Guidance in the observation of detail should come early. Have each student describe, for example, the similarities and differences of two houses near the classroom (affluent teachers have been known to pass out tokens for transportation to distant houses), and then assign to classmates X, Y, and Z the task of rewriting the descriptions by A, B, and C for greater accuracy and detail. For fairness and other advantages, a further step adapted from interactive core programs would have the descriptions and evaluations further evaluated in class discussion."

Just reading about it makes me want to bolt to the nearest registrar's office and hand in a drop slip. Imagine having to actually perform the assignment.

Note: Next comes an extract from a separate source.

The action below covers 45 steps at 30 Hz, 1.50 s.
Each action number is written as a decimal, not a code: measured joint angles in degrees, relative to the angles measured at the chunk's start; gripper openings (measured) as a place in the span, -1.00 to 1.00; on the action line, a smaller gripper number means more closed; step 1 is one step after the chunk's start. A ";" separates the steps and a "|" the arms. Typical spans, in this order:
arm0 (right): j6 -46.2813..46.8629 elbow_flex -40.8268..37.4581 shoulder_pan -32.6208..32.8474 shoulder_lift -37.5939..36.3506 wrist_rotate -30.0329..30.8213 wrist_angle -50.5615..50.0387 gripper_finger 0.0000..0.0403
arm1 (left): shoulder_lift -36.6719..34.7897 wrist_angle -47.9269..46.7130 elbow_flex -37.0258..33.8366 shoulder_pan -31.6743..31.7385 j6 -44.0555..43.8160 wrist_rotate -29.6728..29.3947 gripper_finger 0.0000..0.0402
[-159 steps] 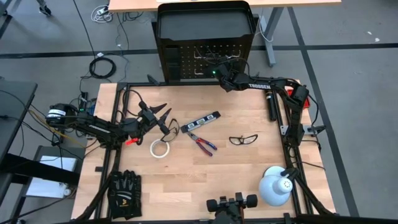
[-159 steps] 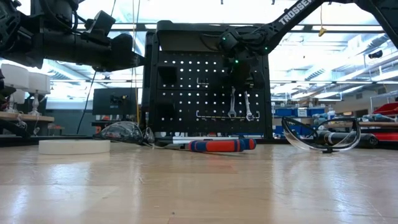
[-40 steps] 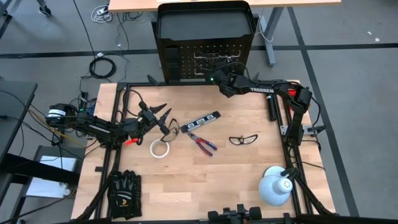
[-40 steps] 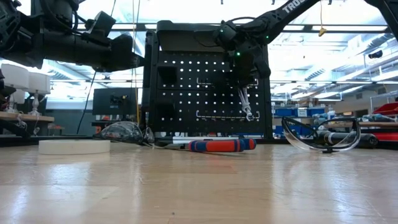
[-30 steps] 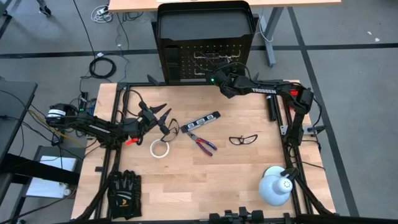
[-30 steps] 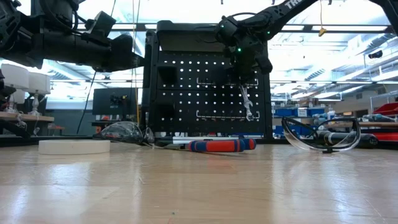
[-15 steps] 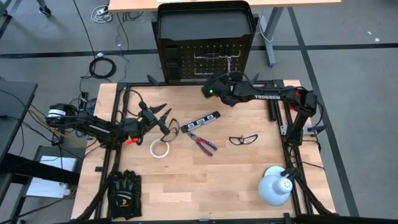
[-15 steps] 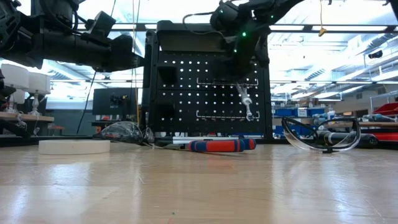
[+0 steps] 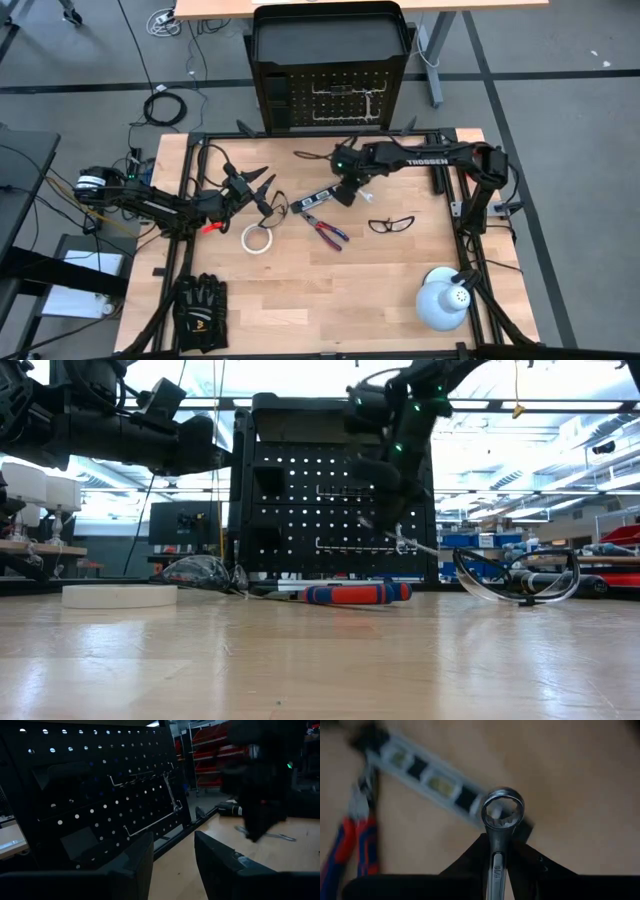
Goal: Hang tools onto peg board
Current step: Unhang the left silver wrench from the peg board, then unhang the silver wrench from the peg board
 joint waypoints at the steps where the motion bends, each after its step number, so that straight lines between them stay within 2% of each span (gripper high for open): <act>1: -0.08 -1.01 -0.06 0.01 -1.42 -0.57 -0.67 | 0.00 0.05 0.00 0.00 0.00 0.00 -0.28; 5: -2.38 -6.59 -0.12 0.02 -6.84 -0.55 -0.68 | 0.00 0.18 0.00 0.00 0.00 0.00 -0.28; 9: -2.55 -10.84 -0.10 0.04 -8.73 -0.24 -0.64 | 0.00 0.18 0.00 0.00 0.00 0.00 -0.28; 14: 1.71 -13.12 -0.10 0.07 -3.75 4.04 -0.56 | 0.00 0.42 0.00 0.00 -0.01 0.00 -0.28; 22: -0.25 -11.71 -0.10 0.07 -3.78 4.82 -0.31 | 0.00 0.42 0.00 0.00 -0.13 0.00 -0.28; 24: -1.06 -10.82 -0.55 0.07 -0.99 5.72 -0.26 | 0.00 0.42 0.00 0.00 -0.13 0.00 -0.28; 26: -2.15 -10.28 -1.30 -0.03 5.74 8.32 -0.23 | 0.00 0.42 0.00 0.00 -0.15 0.00 -0.28; 31: -6.01 -10.83 -4.07 -1.67 26.78 21.34 -0.19 | 0.00 0.38 0.00 0.00 0.01 0.00 -0.28; 33: -6.44 -12.79 -5.98 -2.96 30.44 28.90 -0.17 | 0.00 0.05 0.00 0.00 0.54 0.00 -0.28; 40: -6.88 -23.73 -14.17 -6.12 26.95 52.78 -0.05 | 0.00 -0.29 0.00 0.00 1.25 -0.02 -0.28; 45: -13.81 -29.40 -16.78 -6.36 28.18 67.54 0.11 | 0.00 -1.42 0.00 0.00 1.25 -0.18 -0.28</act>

Toward the end of the book, Woodring takes time out to sing the praises of the core program at Columbia College, a series of mandatory courses covering seminal humanities texts spreading from Homer to Camus. This program became the subject of controversy first during the canon debates, over the number of female and non-white authors on their syllabuses, then later as featured in David Denby's 1996 "Great Books: My Adventures With Homer, Rousseau, Woolf, and Other Indestructible Writers of the Western World," in which Denby -- then a reviewer for New York magazine -- returned to Columbia to read great books and muse about the culture wars.

Yet for Woodring, the core seems to be about a more enlightened form of elbow-rubbing. "A Manhattan or Albany lawyer," he states, "who hears another in the firm allude to idols of the cave with reference simultaneously to Bacon and Plato recognizes a fellow graduate of Columbia College." Sure: They're at the water cooler. They exchange a couple of secret handshakes and a laugh about "The Golden Ass." Meanwhile the rest of us can't get a cup of water without being subjected to their insufferable erudition. I don't mean to suggest to that the world wouldn't be a better place if all college graduates had, as Woodring puts it, "read carefully under tutelage the same epics, dramas, satires, and philosophic and political essays," but rather to illustrate how easily literariness morphs into pretension.

What is strangest about this book is that while cobbling such a passionate argument for a new inclusive spirit in literary studies, Woodring has written a book with such obviously limited appeal. Even he himself says in the introduction that the book would address issues most pertinent to those whom "might choose to attend an annual meeting of the Modern Language Association." Choose to go to the MLA conference? I didn't know people did that.

And yet, I hesitate to dismiss the book out of hand. No one can doubt that he has thought an awful lot about the meaning of literature. And many of his conclusions and suggestions are apt and admirable -- though in the end, I wonder what they add to the debate.